Exercise materials section start
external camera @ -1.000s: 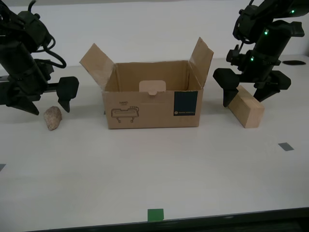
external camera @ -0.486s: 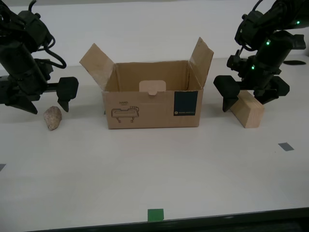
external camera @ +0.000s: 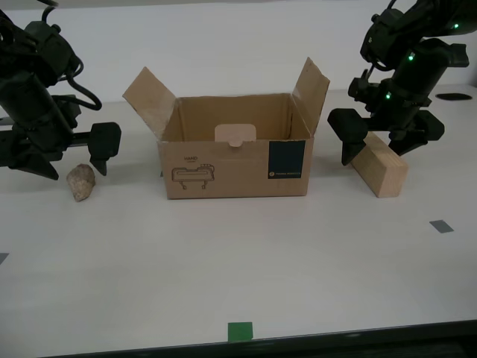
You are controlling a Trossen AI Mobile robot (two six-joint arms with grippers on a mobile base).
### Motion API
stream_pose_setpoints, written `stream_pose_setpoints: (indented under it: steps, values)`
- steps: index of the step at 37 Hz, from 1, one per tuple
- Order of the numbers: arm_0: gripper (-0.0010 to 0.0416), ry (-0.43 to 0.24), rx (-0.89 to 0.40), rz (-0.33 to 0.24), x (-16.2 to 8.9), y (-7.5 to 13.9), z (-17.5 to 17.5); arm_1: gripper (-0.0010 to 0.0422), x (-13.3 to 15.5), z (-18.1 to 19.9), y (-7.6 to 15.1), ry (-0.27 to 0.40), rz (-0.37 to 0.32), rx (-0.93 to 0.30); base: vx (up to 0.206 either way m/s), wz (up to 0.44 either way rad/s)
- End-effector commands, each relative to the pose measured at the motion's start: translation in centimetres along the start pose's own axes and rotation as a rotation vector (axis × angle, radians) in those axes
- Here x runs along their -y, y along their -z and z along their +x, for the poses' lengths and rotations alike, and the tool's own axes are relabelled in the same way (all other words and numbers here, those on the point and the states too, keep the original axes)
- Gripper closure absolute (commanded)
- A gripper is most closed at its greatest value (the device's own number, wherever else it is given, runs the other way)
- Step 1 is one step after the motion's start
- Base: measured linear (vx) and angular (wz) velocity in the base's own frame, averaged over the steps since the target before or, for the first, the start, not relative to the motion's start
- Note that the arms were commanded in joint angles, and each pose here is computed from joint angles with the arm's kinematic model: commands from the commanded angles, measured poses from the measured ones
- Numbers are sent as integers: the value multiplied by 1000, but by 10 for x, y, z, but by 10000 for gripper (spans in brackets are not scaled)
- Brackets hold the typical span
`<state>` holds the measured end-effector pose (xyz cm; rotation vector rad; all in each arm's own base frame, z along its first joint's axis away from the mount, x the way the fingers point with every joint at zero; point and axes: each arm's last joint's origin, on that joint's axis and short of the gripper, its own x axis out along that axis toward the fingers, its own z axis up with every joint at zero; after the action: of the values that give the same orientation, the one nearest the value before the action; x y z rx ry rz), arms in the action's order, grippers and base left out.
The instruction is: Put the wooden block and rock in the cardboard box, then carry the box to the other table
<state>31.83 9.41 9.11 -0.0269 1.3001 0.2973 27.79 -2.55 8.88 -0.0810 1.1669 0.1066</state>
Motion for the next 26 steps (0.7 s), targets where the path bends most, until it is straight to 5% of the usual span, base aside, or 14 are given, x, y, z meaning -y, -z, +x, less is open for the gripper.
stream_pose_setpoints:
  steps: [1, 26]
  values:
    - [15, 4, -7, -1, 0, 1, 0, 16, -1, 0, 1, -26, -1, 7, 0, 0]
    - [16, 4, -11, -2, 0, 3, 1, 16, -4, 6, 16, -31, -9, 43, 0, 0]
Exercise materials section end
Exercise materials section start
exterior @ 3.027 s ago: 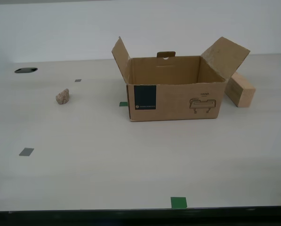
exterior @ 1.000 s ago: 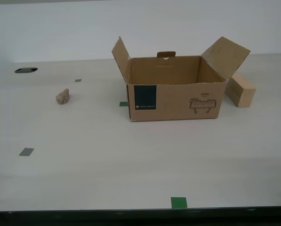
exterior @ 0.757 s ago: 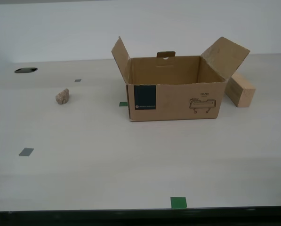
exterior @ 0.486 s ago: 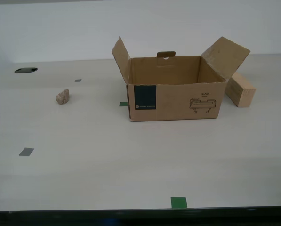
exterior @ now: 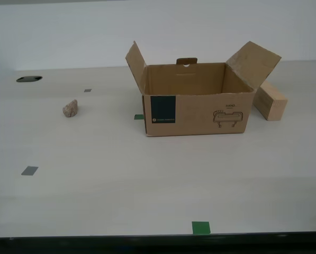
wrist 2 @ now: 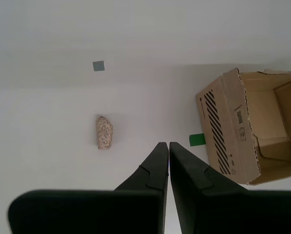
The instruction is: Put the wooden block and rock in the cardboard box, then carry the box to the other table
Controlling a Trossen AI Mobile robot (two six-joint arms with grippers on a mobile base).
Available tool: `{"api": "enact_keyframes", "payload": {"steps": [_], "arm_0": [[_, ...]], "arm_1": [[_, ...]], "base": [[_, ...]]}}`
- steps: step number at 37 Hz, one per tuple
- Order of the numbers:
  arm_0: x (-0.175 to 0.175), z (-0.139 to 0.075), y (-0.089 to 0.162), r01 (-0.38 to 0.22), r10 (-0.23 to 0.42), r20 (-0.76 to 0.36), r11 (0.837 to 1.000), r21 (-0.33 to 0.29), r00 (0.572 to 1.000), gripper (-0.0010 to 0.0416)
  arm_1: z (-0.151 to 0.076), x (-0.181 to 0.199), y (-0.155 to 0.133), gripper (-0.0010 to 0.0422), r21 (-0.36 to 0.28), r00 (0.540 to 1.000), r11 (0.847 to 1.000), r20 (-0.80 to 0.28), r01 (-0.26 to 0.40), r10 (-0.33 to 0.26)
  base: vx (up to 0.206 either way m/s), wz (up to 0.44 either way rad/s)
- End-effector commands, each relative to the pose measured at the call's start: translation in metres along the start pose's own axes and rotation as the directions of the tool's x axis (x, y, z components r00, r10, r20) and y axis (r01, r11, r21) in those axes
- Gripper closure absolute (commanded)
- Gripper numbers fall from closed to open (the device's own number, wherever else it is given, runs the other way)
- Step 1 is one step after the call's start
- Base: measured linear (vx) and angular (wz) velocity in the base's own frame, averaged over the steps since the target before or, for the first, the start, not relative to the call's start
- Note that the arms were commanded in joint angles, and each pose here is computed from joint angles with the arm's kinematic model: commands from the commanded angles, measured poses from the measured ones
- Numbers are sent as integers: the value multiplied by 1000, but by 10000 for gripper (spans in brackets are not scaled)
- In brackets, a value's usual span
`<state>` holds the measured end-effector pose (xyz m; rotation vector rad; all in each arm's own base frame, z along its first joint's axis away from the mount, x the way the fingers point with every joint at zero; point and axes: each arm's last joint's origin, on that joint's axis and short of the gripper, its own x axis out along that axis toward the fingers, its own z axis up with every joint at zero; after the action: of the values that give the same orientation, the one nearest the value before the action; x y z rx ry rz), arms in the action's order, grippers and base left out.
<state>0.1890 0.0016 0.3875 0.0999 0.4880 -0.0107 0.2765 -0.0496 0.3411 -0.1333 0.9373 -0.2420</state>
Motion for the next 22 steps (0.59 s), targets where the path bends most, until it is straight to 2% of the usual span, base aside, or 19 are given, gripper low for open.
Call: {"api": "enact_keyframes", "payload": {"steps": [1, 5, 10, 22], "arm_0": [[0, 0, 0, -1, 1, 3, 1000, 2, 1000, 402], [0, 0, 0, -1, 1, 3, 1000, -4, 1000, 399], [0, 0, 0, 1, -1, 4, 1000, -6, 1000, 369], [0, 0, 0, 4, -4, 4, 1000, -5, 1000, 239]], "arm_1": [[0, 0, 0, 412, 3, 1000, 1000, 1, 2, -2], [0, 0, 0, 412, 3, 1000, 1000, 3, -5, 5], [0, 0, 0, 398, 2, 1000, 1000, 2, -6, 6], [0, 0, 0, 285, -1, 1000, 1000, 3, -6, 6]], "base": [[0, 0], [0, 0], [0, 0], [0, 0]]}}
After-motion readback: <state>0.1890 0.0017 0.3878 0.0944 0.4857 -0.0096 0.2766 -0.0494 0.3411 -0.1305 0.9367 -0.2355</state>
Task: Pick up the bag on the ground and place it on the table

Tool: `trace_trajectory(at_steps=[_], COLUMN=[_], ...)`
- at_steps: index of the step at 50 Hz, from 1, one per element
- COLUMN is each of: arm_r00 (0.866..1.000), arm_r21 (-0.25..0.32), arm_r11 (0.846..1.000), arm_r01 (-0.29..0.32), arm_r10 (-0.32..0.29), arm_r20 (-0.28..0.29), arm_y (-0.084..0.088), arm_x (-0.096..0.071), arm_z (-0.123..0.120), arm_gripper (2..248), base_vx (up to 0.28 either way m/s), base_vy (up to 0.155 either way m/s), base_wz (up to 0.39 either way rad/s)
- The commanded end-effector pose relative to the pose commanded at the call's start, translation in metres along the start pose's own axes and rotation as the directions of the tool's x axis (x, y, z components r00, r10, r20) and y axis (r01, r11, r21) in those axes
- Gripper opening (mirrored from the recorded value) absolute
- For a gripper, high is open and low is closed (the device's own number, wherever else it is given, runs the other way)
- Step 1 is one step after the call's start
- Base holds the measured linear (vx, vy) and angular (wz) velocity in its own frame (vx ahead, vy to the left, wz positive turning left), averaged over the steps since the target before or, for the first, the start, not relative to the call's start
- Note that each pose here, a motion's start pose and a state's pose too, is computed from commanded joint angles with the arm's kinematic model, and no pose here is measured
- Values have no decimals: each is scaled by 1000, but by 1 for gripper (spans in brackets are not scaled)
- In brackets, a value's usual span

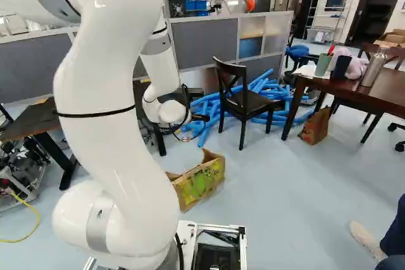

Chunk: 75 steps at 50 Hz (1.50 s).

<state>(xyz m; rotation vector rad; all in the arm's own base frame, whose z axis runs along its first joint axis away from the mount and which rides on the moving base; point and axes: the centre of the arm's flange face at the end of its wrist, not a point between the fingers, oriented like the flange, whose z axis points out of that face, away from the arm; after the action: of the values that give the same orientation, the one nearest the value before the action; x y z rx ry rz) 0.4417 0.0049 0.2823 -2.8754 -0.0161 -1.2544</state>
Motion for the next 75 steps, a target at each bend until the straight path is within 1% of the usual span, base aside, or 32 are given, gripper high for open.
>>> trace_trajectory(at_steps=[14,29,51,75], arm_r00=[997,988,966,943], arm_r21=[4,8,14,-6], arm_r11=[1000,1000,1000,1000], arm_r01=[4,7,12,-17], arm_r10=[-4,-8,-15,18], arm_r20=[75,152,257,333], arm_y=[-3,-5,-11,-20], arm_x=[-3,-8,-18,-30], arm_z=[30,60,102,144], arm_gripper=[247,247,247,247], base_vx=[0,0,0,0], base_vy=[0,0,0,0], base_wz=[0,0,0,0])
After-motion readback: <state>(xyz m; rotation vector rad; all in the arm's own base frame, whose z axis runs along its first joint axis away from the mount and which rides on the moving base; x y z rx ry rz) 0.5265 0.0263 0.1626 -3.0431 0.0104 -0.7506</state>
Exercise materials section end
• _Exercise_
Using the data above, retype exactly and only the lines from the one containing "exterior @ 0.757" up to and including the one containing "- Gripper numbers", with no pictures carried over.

• _Output of the task_
exterior @ 0.757 s ago: 
exterior @ 0.486 s ago: 
exterior @ now: 
wrist 2 @ now: 
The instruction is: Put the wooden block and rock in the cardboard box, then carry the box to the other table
Controlling a Trossen AI Mobile robot (two six-joint arms with grippers on a mobile base).
Available tool: `{"api": "enact_keyframes", "payload": {"steps": [_], "arm_0": [[_, ...]], "arm_1": [[_, ...]], "base": [[_, ...]]}}`
- steps: step number at 37 Hz, one per tuple
- Order of the numbers:
  arm_0: x (-0.175 to 0.175), z (-0.139 to 0.075), y (-0.089 to 0.162), r01 (-0.38 to 0.22), r10 (-0.23 to 0.42), r20 (-0.76 to 0.36), r11 (0.837 to 1.000), r21 (-0.33 to 0.29), r00 (0.572 to 1.000), gripper (-0.0010 to 0.0416)
  arm_1: z (-0.151 to 0.076), x (-0.181 to 0.199), y (-0.155 to 0.133), gripper (-0.0010 to 0.0422), r21 (-0.36 to 0.28), r00 (0.540 to 1.000), r11 (0.847 to 1.000), r20 (-0.80 to 0.28), r01 (-0.26 to 0.40), r10 (-0.33 to 0.26)
  base: vx (up to 0.206 either way m/s), wz (up to 0.44 either way rad/s)
- End-effector commands, each relative to the pose measured at the call's start: translation in metres along the start pose's own axes and rotation as the directions of the tool's x axis (x, y, z components r00, r10, r20) and y axis (r01, r11, r21) in those axes
- Gripper closure absolute (commanded)
- Gripper numbers fall from closed to open (the device's own number, wherever else it is given, runs the other way)

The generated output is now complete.